Neben Schadensersatzansprüchen und dem Zurückbehaltungsrecht besitzen Arbeitnehmende in ernsten Fällen auch ein gesondertes Kündigungsrecht. Sind die Zustände des Arbeitsplatzes für die Gesundheit und/ oder das Leben des Mitarbeitenden unzumutbar, besteht die Möglichkeit, eine außerordentliche fristlose Kündigung einzureichen.
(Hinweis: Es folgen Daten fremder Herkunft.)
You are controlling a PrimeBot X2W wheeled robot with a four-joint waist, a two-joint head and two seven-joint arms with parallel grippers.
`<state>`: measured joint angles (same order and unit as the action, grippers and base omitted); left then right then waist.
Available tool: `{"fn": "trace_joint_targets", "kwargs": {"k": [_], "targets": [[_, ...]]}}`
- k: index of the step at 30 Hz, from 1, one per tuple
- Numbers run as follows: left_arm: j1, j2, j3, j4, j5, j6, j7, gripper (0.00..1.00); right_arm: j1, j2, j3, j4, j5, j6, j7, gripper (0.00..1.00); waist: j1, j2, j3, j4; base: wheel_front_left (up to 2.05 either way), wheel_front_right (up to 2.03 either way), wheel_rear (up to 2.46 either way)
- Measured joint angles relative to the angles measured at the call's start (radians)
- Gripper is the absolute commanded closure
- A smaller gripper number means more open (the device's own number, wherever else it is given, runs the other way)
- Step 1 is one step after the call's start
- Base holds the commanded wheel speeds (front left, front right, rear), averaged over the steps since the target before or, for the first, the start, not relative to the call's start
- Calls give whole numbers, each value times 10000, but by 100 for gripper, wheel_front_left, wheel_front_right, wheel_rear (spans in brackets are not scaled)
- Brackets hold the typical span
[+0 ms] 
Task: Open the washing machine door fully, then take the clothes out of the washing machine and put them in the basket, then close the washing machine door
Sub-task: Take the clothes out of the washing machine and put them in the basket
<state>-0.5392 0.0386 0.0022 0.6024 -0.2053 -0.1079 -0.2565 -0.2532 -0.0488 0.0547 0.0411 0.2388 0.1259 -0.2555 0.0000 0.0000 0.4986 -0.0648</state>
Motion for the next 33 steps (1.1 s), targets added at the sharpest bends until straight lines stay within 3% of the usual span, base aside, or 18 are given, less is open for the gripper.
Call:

Übrigens: Der Ausschluss der Fürsorgepflicht ist niemals möglich. Die Grundlage hierfür liefert §619 BGB. Dieser besagt, dass „die dem Dienstberechtigten nach den §§617, 618 obliegenden Verpflichtungen nicht im Voraus durch den Vertrag aufgehoben oder beschränkt werden können“.
Fazit: Fürsorgepflicht schützt Arbeitnehmende
Die Fürsorgepflicht von Arbeitgebern gegenüber ihren Mitarbeitenden ist nicht verhandelbar. Die aus der Fürsorgepflicht entstehenden Nebenpflichten beinhalten Persönlichkeits-, Eigentums- und Gleichbehandlungspflichten. Durch Bereitstellung sicherer Arbeitsplätze, Vorrichtungen und Gegenständen zur Leistungserbringung sowie der arbeitsspezifischen Unterweisung kommen Arbeitgeber ihren gesetzlichen Fürsorgepflichten nach. Je nach Dienstverhältnis und Art der Fürsorge gehen die Verpflichtungen über die Zeit des Arbeitsverhältnisses hinaus.
Unternehmen, die über den gesetzlichen Rahmen hinaus Fürsorge leisten, verbessern das Betriebsklima. Sowohl die Arbeitsplatzbedingungen als auch die physische und psychische Gesundheit der Mitarbeitenden werden so positiv beeinflusst. Das kann sich in reduzierten Fluktuationsraten und einer erhöhten Mitarbeiterzufriedenheit äußern.